La Française, déçue par sa médaille d’argent à Rio en 2016, s’est depuis transformée en machine à gagner pour réaliser son rêve olympique.
L’amertume de Rio est désormais rangée au placard. Un grand sourire aux lèvres après avoir essuyé de grosses larmes, Clarisse Agbégnénou, quintuple championne du monde et d’Europe, a ajouté ce mardi 27 juillet le seul titre manquant à son palmarès : l’or olympique. Elle avait vécu sa finale perdue en 2016 comme un déchirement, elle en a fait la base d’une domination sans partage sur le judo mondial.
« Ce n’est pas la bonne médaille pour moi. » Il y a cinq ans, au moment de cette déclaration, Clarisse Agbégnénou, 23 ans, vient de décrocher la médaille d’argent aux Jeux olympiques de Rio. En finale, elle a subi la loi de Tina Trstenjak, parvenue à l’immobiliser. « Je suis en colère, réagit-elle alors. Je ne pense pas avoir été assez patiente ». L’année précédente, aux Mondiaux d’Astana, au Kazakhstan, la Slovène avait déjà dominé sa cadette, pourtant tenante du titre.

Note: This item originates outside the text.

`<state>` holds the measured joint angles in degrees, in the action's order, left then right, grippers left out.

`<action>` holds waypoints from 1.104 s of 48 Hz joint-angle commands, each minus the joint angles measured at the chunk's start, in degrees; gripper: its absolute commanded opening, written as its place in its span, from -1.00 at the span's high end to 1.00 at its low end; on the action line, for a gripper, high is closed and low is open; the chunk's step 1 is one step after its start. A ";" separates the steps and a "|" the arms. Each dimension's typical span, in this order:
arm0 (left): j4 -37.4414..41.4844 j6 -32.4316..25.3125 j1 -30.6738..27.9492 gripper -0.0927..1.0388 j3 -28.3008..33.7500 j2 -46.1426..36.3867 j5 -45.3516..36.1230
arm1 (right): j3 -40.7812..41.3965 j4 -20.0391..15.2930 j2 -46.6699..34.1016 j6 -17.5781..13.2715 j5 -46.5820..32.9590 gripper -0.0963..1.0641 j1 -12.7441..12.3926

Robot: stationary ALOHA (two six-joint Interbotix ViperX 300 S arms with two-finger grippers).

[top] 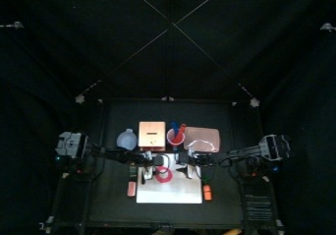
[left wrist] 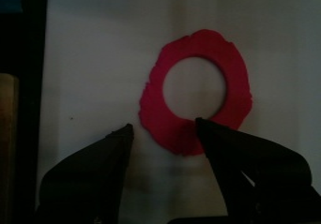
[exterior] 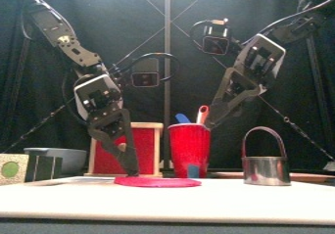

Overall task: Get the cutter from the drawer then cut the dough then place the extra dough in the bowl
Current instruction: Cut the dough

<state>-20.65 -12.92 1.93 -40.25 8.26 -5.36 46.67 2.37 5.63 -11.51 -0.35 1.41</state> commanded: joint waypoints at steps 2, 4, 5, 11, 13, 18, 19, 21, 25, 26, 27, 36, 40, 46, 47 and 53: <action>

Un an pour digérer… avant de dominer
Un problème de digestion pour Agbégnénou ? Entre son premier titre mondial, en 2014, et la finale des JO 2016, elle s’était « contentée » du bronze aux Jeux Européens 2015 et de l’argent aux Mondiaux. Des problèmes physiques n’ont pas aidé à assumer son statut. À Rio, Agbégnénou raconte « un stress permanent » et inédit pour l’habituelle insouciante.
Mais l’indigestion est passée. L’appétit est revenu. Et la frustration de Rio est devenue le premier pavé d’une route construite jusqu’au sacre olympique. Pendant cette anormalement longue olympiade, Clarisse Agbégnénou a écrasé la concurrence. Elle a remporté les quatre titres mondiaux possibles, dont un en dominant Tina Trstenjak en finale (2017). Elle s’est offerte trois titres européens sur cinq. Ses deux manqués ? Un forfait en demi-finale en 2017 et une impasse cette année, pour mieux préparer les Jeux olympiques avec sa qualification déjà en poche.
Bilan : 92 combats depuis sa finale olympique brésilienne, 88 victoires et quatre défaites. Depuis 2017 et une dernière défaite contre Trstenjak, en finale du Grand Slam de Paris, Agbégnénou ne s’est inclinée qu’une seule fois (en décembre 2019 face à la Japonaise Nami Nabekura). Face à sa bête noire slovène, elle a enchaîné trois succès d’affilée. Idéal au moment de la retrouver en finale à Tokyo.
Impériale du début à la fin
Le piège posé à Rio par la Slovène n’a cette fois pas perturbé Agbégnénou. Dominatrice dès les premières minutes, elle a réduit Trstenjak au silence. Une première pénalité, une deuxième. Face à l’imminence d’une défaite aux cartons jaunes, la championne olympique n’a presque jamais pu passer à l’offensive et elle n’a pu éviter l’ultime attaque de la tricolore dans le golden score. Au sol, elle a pris dans ses bras sa successeure, et ne peut que reconnaître sa supériorité depuis cinq ans.
« C’était la journée la plus dure mentalement mais finalement c’était la plus simple, a lâché Agbégnénou après sa victoire. J’ai enfin cette médaille, je n’y crois pas. J’étais en mission. Je n’ai pas les mots. C’est incroyable.« Et de savourer ce scénario proche du cinéma. « C’est une judokate hors-pair, a-t-elle souligné. Cette journée a été très dure pour nous deux, je pensais me retrouver contre la Japonaise (Miku Tashiro, éliminée dès les 8e). Pouvoir prendre ma revanche cinq ans après, je ne pouvais pas rêver mieux. »
Aux larmes de Rio ont succédé celles de Tokyo. Cinq ans de la tristesse à la joie. Le sacre tant attendu d’un parcours hors du commun, et d’une championne désormais dans la légende du judo français.